World equity markets edged higher on Wednesday while U.S. Treasury yields dipped after the latest U.S. inflation data showed price pressures that were still within expectations, reinforcing bets the Federal Reserve will soon be raising interest rates.
Data showed the U.S. consumer price index surging a whopping 7% in the 12 months through December, the biggest annual increase since June 1982, but in line with forecasts.
Investors appeared to be comforted by the fact that inflation was not worse than feared, and that the Federal Reserve was unlikely to be more aggressive than expected in hiking interest rates and tightening monetary policy .
London’s FTSE 100 was lifted by mining and oil giants following a global rally in risky assets and a slew of positive earnings updates, while European indexes gained, taking their cues from Wall Street overnight.
The pan-European STOXX 600 index rose 0.66%, Britain’s FTSE 100 climbed 0.74% to one-year highs, and MSCI’s gauge of stocks across the globe gained 0.69%.

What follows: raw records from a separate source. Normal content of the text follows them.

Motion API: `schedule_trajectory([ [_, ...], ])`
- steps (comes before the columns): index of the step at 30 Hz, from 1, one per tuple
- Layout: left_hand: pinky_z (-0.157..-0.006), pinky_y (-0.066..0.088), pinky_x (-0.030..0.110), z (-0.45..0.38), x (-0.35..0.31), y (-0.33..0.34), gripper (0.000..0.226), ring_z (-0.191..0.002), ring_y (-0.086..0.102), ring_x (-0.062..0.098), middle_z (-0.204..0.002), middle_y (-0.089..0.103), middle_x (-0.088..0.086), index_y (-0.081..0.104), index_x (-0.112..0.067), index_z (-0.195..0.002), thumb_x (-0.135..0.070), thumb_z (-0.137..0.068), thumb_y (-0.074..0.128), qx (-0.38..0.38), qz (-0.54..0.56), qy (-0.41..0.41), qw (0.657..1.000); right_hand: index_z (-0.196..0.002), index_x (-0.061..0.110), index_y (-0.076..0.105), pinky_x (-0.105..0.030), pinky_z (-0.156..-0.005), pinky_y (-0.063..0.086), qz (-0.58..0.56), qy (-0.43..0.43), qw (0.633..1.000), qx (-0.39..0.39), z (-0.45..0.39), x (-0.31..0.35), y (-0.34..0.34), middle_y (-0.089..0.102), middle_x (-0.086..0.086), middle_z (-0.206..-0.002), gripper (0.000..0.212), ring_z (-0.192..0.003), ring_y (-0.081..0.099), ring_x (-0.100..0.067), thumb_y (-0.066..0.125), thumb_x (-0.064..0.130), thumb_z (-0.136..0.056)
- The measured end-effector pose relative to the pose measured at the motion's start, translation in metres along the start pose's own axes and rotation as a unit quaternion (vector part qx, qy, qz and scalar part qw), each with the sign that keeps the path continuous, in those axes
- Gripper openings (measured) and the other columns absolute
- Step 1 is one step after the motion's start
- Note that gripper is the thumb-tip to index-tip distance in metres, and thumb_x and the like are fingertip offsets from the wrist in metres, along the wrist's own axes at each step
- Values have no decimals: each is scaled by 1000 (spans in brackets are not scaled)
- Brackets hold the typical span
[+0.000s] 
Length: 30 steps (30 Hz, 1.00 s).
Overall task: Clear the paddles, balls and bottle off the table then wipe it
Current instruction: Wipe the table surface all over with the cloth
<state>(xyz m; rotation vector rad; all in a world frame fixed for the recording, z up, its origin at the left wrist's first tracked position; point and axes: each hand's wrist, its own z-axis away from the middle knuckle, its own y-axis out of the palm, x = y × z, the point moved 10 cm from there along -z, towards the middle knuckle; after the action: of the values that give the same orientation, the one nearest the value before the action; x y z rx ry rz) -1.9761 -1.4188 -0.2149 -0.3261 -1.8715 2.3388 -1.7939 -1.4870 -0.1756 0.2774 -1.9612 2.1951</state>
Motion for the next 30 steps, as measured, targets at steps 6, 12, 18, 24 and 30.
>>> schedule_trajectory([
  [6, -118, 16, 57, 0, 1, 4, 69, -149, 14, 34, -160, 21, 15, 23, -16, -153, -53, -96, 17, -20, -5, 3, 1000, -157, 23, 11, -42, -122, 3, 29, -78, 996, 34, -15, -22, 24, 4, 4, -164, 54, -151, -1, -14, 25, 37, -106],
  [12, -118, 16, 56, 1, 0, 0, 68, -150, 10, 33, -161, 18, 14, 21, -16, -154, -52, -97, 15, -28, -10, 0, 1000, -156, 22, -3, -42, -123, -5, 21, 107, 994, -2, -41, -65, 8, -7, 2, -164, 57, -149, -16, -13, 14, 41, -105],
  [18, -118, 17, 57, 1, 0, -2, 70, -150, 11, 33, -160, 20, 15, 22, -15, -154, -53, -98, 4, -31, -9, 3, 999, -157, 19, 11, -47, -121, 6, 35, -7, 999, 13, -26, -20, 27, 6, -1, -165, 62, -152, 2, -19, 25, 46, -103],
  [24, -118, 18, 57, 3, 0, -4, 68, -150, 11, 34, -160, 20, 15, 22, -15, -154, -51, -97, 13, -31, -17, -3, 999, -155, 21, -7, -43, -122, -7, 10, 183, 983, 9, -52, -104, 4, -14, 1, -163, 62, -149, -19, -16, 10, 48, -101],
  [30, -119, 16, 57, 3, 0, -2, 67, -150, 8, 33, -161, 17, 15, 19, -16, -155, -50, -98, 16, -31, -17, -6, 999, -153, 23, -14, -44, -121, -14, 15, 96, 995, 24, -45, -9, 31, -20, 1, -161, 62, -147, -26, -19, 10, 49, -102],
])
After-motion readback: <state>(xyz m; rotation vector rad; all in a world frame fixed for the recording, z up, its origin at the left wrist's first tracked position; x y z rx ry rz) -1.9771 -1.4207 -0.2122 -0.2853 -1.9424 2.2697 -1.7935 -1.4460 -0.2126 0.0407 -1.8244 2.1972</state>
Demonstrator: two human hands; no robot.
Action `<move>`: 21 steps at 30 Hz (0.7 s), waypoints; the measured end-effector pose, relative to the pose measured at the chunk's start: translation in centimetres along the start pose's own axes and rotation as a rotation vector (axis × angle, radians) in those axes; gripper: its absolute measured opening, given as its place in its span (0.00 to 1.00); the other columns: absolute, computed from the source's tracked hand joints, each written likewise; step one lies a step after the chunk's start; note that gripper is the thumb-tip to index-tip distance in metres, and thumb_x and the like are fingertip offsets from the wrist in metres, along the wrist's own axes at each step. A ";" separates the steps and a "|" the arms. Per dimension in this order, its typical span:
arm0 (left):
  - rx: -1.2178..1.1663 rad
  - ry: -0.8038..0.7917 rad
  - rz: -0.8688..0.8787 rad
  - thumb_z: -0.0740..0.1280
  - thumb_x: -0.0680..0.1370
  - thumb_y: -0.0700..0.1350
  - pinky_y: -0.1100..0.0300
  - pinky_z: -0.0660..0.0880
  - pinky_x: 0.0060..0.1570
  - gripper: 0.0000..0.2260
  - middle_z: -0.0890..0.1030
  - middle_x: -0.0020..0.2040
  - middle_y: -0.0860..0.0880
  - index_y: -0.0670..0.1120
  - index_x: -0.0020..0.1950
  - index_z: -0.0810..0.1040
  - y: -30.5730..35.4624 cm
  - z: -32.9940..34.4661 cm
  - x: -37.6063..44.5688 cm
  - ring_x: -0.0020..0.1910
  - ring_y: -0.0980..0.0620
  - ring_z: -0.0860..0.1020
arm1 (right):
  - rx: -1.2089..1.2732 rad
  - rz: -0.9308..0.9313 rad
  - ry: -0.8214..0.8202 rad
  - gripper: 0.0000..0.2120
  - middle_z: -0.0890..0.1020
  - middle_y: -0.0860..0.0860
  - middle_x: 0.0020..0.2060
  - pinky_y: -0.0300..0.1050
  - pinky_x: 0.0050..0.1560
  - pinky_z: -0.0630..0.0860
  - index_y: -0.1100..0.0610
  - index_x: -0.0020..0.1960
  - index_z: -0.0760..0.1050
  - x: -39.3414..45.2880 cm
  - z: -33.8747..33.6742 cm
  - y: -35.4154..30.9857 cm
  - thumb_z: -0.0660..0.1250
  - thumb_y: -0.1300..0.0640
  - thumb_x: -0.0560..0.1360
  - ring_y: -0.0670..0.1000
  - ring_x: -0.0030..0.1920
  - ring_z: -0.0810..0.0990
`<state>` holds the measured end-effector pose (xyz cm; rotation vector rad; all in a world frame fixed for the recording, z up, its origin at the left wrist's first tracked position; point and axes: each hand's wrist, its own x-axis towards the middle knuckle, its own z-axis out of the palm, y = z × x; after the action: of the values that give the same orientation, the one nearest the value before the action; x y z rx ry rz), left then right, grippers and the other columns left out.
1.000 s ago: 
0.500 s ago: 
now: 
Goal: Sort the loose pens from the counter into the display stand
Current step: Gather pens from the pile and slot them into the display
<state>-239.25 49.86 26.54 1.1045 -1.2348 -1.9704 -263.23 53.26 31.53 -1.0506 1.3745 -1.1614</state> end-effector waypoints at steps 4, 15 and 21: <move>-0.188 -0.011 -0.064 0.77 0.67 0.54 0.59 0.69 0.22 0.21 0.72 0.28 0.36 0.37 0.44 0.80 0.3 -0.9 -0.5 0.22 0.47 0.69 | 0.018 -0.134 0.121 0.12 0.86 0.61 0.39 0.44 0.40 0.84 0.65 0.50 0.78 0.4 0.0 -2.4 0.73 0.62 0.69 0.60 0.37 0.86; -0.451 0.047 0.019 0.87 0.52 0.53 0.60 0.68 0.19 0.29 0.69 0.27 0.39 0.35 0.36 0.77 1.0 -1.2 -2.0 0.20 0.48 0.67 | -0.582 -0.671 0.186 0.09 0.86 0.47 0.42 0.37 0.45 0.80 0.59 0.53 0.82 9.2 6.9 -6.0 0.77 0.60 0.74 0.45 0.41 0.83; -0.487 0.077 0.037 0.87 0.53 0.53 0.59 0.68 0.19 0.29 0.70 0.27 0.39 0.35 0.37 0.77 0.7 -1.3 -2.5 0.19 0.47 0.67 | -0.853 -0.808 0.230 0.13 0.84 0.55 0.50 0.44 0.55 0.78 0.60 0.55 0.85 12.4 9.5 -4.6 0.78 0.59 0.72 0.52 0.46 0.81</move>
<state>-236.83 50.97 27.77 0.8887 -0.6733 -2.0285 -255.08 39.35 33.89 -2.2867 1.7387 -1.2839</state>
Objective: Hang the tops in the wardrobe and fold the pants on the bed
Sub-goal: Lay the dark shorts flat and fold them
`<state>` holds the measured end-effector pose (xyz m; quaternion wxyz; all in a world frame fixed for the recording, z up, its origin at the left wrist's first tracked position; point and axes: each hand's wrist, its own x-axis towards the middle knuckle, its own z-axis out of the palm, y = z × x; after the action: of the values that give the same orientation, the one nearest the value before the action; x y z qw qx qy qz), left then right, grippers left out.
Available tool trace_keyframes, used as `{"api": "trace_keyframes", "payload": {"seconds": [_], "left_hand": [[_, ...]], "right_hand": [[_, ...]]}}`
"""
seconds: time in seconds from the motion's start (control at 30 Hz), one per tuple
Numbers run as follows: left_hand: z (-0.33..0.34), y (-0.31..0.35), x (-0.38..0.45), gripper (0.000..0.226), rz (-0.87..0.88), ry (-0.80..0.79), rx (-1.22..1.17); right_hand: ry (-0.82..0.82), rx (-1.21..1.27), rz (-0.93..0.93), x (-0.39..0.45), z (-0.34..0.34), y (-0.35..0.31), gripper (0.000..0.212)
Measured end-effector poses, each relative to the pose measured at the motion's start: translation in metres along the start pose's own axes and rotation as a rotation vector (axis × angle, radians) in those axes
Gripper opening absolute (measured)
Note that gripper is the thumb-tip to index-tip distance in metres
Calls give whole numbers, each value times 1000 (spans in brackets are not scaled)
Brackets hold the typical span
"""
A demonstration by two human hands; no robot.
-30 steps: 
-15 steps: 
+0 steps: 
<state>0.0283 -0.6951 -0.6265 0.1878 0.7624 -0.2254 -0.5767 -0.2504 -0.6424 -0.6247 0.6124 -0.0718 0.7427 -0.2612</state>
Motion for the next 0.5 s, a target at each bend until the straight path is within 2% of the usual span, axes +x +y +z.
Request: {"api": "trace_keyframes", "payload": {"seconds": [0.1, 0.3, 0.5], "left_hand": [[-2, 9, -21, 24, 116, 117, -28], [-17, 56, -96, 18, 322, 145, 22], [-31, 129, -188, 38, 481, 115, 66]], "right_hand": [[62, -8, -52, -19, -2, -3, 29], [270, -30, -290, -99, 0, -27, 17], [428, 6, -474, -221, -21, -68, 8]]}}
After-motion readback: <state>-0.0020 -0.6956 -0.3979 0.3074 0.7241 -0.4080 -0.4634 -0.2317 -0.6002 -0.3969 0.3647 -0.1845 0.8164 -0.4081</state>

That the U.S. inflation data was largely within forecasts weighed on Treasury yields, as investors bet that policy will not be tightened more than expected.
Benchmark 10-year Treasury yields edged down to 1.7357%, pulling back over seven basis points from an almost two-year high hit on Monday.
Though Fed fund futures are predicting nearly four rate hikes this year, a seismic change from a few months ago, longer-term rate expectations haven’t budged sharply.
U.S. interest rate pricing is peaking at 1.5% by the third quarter of 2024, far lower than previous U.S. rate tightening cycles.
“It seems to be a fait accompli that the Fed will hike interest rates quickly, even if inflation comes in a little below expectations,” Commerzbank analysts said in a client note.
“In a worst-case scenario, lift-off will not be in March, but in May or June.”
The dollar hit a new two-year low on the inflation report, with the dollar index falling 0.526% to 95.117. The struggling dollar lifted the euro up 0.5% to a near two-month high of $1.1421.
Still, in another sign of persistent inflationary pressure, oil prices hit two-month highs on Wednesday, lifted by tight supply and easing concerns over the spread of the Omicron coronavirus variant.
U.S. crude recently rose 1.48% to $82.42 per barrel and Brent was at $84.53, up 0.97% on the day.
“Omicron is yesterday’s story now”, said Luca Paolini, chief strategist at Pictet Asset Management.
“The market isn’t moving on Omicron but on earnings, Fed and economic data.”
MSCI’s broadest index of Asia-Pacific shares outside Japan soared 1.6% to a one-and-a-half month high, led by a 5% jump for tech stocks in Hong Kong.[.HK]
Japan’s Nikkei rose 1.9%.
In China, a softer than expected reading on prices has drawn bets on policy easing.
Five-year Chinese government bond futures rose eight ticks to an 18-month high before trimming gains. Yuan gains were also capped.
Safe-haven gold was little changed at $1,822.24 while bitcoin rose 1.76% to $43,488.88.